Imagine going to the grocery store, picking up the items you need for the week, but not knowing how much anything costs until the store sends you a bill two weeks later.

Sadly, that’s how our healthcare system works every day.

Healthcare costs now represent one in every five dollars spent in our country. Patients’ deductibles and co-pays are rising. Prescription drugs are often unaffordable for many Americans.

We must do something about rising costs, and one key is to empower patients with the information they need to drive costs down and quality up by making the healthcare system compete for their business.

That’s why Medicare recently launched a new online tool that allows consumers to compare Medicare payments and patient co-payments for certain surgical procedures that are performed in both hospital outpatient departments and ambulatory surgical centers.

The Procedure Price Lookup tool displays national averages for the amount Medicare pays the hospital or ambulatory surgical center. It also shows the national average co-payment amount a beneficiary with no Medicare supplemental insurance would pay the provider.

Working with their doctors, people with Medicare can use the Procedure Price Lookup to consider potential cost differences when choosing among safe and clinically appropriate settings to get the care that best meets their needs. And cost differences can be substantial.

The lookup tool is needed because the law requires Medicare to maintain separate payment systems for different types of healthcare providers. That means Medicare pays sharply different amounts for the same service, depending on the locale of the care. It also means that people with Medicare pay different co-pays for the same service, depending on where it’s delivered.

Unfortunately, this is a prime example of Medicare’s misaligned financial incentives, under which providers can make more money if they treat patients at one location as opposed to another.

Here’s an example: a Medicare beneficiary needs knee surgery, and her surgeon offers her the choice to have the surgery in the local hospital’s outpatient department or at an independent surgery center. With the Procedure Price Lookup tool, the beneficiary can type in the type of surgery and see an estimate of the difference in out-of-pocket costs between the two settings.

It would take an act of Congress to change Medicare’s payment systems. In the meantime, patients have the right to at least know what they will be charged. The Procedure Price Lookup makes that information easy to access.

Procedure Price Lookup is part of our eMedicare initiative and joins other patient-oriented transparency tools, including an overhauled version of our drug pricing and spending dashboards. These new tools provide patients with Medicare and Medicaid spending information for thousands more drugs than ever before and, for the first time, list the prescription drug manufacturers that were responsible for price increases.

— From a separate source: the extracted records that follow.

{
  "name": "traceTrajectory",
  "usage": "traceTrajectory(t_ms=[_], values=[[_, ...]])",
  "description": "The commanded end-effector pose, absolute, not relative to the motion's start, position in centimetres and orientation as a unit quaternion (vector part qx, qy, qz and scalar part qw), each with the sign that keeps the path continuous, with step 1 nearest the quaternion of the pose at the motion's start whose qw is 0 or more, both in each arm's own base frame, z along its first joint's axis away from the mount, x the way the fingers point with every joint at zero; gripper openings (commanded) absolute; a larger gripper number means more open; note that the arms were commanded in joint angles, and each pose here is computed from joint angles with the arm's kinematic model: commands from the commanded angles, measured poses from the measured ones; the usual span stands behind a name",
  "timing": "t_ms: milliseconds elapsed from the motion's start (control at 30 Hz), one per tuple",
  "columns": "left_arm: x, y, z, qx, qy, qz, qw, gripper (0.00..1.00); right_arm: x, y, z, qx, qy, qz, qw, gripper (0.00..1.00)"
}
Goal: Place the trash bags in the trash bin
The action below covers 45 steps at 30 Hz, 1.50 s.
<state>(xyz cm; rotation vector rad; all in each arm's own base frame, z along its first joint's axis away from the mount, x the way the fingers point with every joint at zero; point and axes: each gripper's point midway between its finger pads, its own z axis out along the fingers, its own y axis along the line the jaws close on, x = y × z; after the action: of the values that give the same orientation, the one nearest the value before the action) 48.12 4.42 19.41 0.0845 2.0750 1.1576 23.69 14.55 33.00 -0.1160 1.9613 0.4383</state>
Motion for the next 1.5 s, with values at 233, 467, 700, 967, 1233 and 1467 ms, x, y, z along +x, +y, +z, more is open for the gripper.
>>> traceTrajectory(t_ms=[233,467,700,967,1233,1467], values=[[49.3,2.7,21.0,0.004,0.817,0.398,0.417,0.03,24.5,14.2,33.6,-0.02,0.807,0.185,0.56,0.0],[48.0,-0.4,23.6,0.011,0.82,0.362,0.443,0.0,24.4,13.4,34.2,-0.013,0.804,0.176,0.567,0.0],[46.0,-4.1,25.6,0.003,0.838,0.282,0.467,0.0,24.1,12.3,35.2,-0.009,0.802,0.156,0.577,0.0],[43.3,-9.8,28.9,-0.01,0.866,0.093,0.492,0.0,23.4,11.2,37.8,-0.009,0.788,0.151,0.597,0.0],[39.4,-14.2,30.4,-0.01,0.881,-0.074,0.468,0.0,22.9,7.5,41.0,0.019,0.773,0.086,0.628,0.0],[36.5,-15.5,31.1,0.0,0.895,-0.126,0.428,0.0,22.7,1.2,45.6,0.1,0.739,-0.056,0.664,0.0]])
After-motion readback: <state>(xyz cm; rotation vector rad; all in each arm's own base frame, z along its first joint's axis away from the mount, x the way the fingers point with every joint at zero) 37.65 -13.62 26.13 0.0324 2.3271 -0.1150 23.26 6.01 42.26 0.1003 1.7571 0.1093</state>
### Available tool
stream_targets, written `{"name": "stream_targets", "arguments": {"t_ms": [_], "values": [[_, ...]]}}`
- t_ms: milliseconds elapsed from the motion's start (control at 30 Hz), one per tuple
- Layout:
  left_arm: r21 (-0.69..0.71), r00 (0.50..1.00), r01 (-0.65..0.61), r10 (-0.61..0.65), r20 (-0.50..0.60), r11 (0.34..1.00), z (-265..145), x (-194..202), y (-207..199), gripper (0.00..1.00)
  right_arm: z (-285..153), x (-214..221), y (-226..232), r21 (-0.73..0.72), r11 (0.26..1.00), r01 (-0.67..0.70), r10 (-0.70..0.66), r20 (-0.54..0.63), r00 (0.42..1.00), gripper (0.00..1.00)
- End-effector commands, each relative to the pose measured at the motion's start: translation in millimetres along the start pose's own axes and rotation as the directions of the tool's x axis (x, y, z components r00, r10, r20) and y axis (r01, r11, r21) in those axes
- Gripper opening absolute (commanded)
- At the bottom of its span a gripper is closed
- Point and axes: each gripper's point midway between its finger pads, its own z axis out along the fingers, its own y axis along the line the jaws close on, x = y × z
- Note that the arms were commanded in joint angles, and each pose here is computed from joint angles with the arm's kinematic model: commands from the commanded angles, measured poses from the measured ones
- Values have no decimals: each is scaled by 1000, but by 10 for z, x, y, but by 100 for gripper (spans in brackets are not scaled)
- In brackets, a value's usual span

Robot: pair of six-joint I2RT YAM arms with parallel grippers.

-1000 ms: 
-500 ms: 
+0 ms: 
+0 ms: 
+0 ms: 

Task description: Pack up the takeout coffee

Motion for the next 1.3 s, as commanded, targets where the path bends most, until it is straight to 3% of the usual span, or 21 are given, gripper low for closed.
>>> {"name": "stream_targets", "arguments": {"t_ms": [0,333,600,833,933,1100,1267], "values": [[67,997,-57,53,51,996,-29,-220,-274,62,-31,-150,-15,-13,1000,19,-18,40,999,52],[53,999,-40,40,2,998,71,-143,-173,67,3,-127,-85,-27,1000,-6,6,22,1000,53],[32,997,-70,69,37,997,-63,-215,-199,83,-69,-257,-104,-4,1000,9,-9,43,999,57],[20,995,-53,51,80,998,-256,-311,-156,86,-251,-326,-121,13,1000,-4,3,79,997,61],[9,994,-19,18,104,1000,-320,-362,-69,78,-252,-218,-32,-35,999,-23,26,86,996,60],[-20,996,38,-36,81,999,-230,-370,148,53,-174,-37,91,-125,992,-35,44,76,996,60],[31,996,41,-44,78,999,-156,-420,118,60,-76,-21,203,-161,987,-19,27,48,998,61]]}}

We launched the eMedicare initiative to empower beneficiaries with cost and quality information. eMedicare also offers a mobile-optimized out-of-pocket cost calculator to provide beneficiaries with information on overall health plan costs and prescription drug costs.

The case for price transparency throughout the healthcare system is clear. The need for consumers to comparison-shop is growing as high-deductible plans become the norm. We also need to integrate quality information with price transparency, so consumers are empowered to seek out high-value care among providers competing on both cost and quality.